> EXERCISE DETAILS
Only the lines from the one with "point(134, 113)" to the end of the data below should be returned, each exactly as it stands.

::::::

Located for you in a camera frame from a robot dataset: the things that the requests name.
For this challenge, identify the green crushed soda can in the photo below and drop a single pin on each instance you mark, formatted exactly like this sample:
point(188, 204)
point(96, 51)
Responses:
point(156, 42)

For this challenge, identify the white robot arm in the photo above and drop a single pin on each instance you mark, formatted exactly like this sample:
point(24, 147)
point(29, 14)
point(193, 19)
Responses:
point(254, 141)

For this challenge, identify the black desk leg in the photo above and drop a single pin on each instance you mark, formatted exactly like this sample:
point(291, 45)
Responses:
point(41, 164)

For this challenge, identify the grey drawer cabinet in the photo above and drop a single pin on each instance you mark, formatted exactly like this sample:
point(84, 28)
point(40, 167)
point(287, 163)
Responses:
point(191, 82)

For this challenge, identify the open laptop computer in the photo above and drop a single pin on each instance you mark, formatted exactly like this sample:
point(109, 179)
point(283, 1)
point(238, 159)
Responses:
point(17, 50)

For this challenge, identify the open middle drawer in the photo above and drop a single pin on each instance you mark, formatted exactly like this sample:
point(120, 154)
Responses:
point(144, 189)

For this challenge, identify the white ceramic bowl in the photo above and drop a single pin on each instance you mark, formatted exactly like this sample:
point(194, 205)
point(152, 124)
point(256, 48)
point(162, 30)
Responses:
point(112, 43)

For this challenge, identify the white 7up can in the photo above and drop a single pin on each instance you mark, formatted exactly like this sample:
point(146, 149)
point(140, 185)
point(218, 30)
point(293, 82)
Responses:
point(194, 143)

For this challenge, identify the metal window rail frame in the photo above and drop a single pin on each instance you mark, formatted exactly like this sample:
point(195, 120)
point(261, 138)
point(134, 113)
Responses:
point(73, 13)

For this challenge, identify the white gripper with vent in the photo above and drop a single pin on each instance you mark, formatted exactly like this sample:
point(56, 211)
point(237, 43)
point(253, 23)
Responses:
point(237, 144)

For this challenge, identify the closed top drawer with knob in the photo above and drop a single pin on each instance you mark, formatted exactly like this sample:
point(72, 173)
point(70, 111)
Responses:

::::::

> WRITTEN RESPONSE
point(134, 113)
Responses:
point(73, 13)

For this challenge, identify the white gripper with vent in the photo above and drop a single pin on each instance you mark, formatted exactly like this sample:
point(56, 211)
point(237, 43)
point(253, 23)
Responses:
point(237, 144)

For this challenge, identify the closed top drawer with knob in the photo above and drop a single pin on each instance you mark, formatted exactly like this sample:
point(72, 173)
point(70, 111)
Responses:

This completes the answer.